Ein geplatztes Rohr, eine defekte Waschmaschine oder eindringendes Regenwasser: Ein Wasserschaden kommt meist ohne Vorwarnung. Wer jetzt richtig reagiert, kann Folgeschäden deutlich begrenzen. Hier die wichtigsten Schritte im Überblick.
1. Für Sicherheit sorgen
Steht Wasser in der Nähe von Steckdosen oder Elektrogeräten, schalten Sie – wenn gefahrlos möglich – den Strom im betroffenen Bereich ab. Sicherheit geht immer vor.
2. Die Wasserquelle stoppen
Drehen Sie den Haupthahn oder das Eckventil zu, um den Wasserzulauf zu unterbrechen. Bei Schäden von außen versuchen Sie, weiteres Eindringen zu verhindern.
3. Wasser entfernen
Nehmen Sie stehendes Wasser so schnell wie möglich auf. Je kürzer Böden und Wände der Feuchtigkeit ausgesetzt sind, desto geringer das Risiko bleibender Schäden.
4. Schaden dokumentieren
Machen Sie Fotos von den betroffenen Bereichen, bevor Sie aufräumen. Das hilft später bei der Abwicklung mit der Versicherung.
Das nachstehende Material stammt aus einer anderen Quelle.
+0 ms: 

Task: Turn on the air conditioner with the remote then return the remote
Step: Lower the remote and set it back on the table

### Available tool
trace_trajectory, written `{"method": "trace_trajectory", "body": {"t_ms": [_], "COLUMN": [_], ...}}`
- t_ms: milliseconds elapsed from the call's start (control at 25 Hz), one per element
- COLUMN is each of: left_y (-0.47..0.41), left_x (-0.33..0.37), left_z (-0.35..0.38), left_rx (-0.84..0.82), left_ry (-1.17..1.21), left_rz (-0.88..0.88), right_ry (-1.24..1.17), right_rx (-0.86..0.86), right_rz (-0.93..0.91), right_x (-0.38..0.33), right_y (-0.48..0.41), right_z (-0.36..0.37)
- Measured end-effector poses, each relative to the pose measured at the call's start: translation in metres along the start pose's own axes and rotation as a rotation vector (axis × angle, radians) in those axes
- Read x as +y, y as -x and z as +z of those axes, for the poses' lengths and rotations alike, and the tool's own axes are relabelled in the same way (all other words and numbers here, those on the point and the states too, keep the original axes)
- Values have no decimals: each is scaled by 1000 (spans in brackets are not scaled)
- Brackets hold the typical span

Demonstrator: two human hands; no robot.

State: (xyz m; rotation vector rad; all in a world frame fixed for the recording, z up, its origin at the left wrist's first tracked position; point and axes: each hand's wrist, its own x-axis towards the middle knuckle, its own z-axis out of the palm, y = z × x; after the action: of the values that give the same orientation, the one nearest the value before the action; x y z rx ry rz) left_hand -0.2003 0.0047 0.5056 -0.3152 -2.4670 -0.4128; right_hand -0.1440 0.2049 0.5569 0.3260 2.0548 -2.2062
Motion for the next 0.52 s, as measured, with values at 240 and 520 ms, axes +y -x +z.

5. Versicherung informieren
Melden Sie den Schaden Ihrer Versicherung. Fragen Sie nach, welche Schritte und welcher Dienstleister für die Reinigung und Wiederherstellung übernommen werden.
6. Fachbetrieb einschalten
Eine gründliche, fachgerechte Trocknung und Reinigung ist entscheidend – denn Restfeuchte in Boden und Bausubstanz kann zu Schimmel führen. Warten Sie damit nicht zu lange.
Dieser Artikel ersetzt keine fachliche Beratung im Einzelfall.